Tuesday:  Woke up with a scratchy throat and apprehension and vulnerability...for years more than I care to count up, the week after TG marks the season of bronchitis/pnuemonia.  The unseasonable warm temps paired with sudden drops in temps is what my great grandmama called "fooler weather" and always admonished me to "wrap up" or at least put something on my head and around my neck.  In my youth though, in spite of the chronic asthma and sarcodosis in my lungs at the time, I still felt I had mind over matter and the benefit of my youthful energy that I didn't feel pressed to adhere to her folk wisdoms.  But as my mother still says "a hard head makes a soft behind".  


My goal is always to get through winter without being hospitalized.  I think my record since the early 80's is 2.5-3 years straight without having a hospital stay.  (So you can begin to understand or be reminded of my dislike of winter months.) 


Image Transfer (McElroy) is the on the agenda for today.  Since I'm still waiting to order some transfer mediums, I'm only going to read.


After Tuesday:  I just blew the rest of the week off and will begin again on Monday, the 29th.


Img058


The next Artist Interview is scheduled for posting on December 1st.  The Artist is Penny Sisto.



Friday, November 19, 2010

Learning Curves, Fall, Week 2

Monday:  I was not consciously in my art mind today but when I stopped by the studio to drop some things off, I plopped down and surveyed the room I left last week and tried to think about what processes needed to be done to which fabrics.  Feeling defeated, I dug out some black construction paper and begin cutting shapes out.  This is an exercise from Finding Your Own Visual Language (Benn, Morgan).  Image Transfer is on the agenda tomorrow.  


DSCN1724


Tuesday:  The studio didn't happen. First, I had trouble getting out of the house, damp, wet, cold weather aggravates my mobility and breathing but did make it and after taking care of some business with my mother, I headed to Mellwood.  Made 2 attempts in heavy rain to get me and my stuff (I'm always carrying stuff from one point to another) gathered up to walk the 40 miles across the parking lot, I felt defeated and came on home.   Once back home, I reviewed the lessons for tomorrow's Learning Curve and watched Ricky Tims dvd on machine quilting.  Tims' method look cumbersome but worth it when decorative stitching is a definitive element.


Wednesday:  The chapter on Color Management (Hansen) woke up lots of dormant brain cells.  I spent one hour reading in front of the computer with PS Elements open...changed my computer monitor from a bright lime green to a neutral gray background as she advised and looked at color calibration devices on Amazon.  The prices are prohibitive and although all this is leading to wanting to create digital art into textiles, I'll have to work with what I have first to see where it lands inside my spirit.  This will be dinner conversation with Peter today.

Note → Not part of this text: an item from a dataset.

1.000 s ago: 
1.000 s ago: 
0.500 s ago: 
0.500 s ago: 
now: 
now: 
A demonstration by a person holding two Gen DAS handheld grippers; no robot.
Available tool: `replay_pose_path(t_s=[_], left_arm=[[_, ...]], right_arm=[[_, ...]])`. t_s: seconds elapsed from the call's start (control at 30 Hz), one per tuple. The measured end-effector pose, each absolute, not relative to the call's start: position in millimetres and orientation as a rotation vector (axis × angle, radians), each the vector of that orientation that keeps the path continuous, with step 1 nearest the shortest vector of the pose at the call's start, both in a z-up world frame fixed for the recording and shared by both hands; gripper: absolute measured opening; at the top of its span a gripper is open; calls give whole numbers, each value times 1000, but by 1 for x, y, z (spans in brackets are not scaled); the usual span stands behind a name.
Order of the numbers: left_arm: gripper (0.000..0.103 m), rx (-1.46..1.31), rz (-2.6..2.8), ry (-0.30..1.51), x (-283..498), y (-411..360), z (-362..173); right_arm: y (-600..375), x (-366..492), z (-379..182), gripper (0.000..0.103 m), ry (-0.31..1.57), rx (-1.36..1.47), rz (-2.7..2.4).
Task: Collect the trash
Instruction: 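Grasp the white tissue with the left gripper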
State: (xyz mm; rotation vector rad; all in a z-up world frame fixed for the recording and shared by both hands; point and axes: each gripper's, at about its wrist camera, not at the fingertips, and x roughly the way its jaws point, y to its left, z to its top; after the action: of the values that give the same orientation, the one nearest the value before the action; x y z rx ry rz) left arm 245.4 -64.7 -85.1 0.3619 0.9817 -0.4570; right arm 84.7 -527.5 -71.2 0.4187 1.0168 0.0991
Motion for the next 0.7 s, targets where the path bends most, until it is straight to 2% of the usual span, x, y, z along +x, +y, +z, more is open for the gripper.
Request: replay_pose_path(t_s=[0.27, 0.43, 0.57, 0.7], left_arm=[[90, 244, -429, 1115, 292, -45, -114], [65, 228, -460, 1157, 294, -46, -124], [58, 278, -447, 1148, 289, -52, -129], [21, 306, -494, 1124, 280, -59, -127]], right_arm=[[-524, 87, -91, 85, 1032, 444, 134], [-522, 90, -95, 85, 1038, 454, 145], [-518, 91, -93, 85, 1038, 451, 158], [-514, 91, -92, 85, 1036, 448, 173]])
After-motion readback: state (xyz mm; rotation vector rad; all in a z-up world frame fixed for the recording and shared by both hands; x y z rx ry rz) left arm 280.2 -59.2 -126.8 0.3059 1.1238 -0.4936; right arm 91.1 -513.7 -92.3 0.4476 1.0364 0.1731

Thursday:  LAFTA meeting was so inspiring that I left there and spent and hour in the studio just to touch up on the four small pieces pinned to the print table.  The piece below I painted in the white spaces with blue and red but I think the values will be too dark.  Will consider going back in with discharge paste.


DSCN1719


Friday:  I'm getting ready to spend a few hours working from Digital Expressions (Tuttle).  The author provides a CD of images for working through the book as an option. The Madonna and Child are from Wikipedia and copyright free and the man is off the CD that comes with the book. 


Digital Expressions1 Gentleman1 Digital Expressions2


1st attempt didn't quite understand, 2nd attempt with Tuttle's image, and 3rd attempt w/ better understanding.


 


MY THOUGHTS ON HOLIDAYS


Next week is Thanksgiving and next Friday is the onslaught of shopper's day.  F.A.T. Friday will be an all day affair and I'm planning to be in my studio for the anticipated foot traffic.  I said I was going to do more holiday themed post cards since they move really well for me and I'll string some lights in my studio window, but honestly the holidays always feel like "peer pressure" to me and I've yet to convince Peter of retreating during them...but for me, personally, I'd like nothing better than to go to spend them in a cabin, lodge, in the mountains or at the edge of a body of water surround by nature, mutual love with family and good food, music, good movies, and an all day Scrabble tournament.  That would be holiday bliss.  Most of these things do describe what we do except for the change in scenery.  As much as I'm an urban woman, sometimes the sights and sounds are an onslaught to my senses...and I feel it most around holidays, even when I was a child I was weird about holidays.  What I remember loving the most is basking in the fun of family get-togethers for what seemed to me, no apparent reason...it was just what one did on the weekends.  I'm kinda half-way recalling a theory by John Blassingame who attributed survival through the harshest conditions and  the flourish of creativity by what occurred in the few hours of down time and gatherings in the slave quarters away from the watchful eyes of overseers.  In some strange way that makes me feel off-center, holidays feel intrusive and like those watchful eyes trying to market my soul.


Peace,



Monday, November 15, 2010

I smoked and inhaled a long-arm machine and now I'm hooked!

Autumn for me is marked by time with Penny Sisto...a retreat, a revitalization, a re-centering in the art making as healing, yes.  The day was shared with Barbara, a watercolorist and dollmaker, and Gloria, a hand quilter and appliquer.  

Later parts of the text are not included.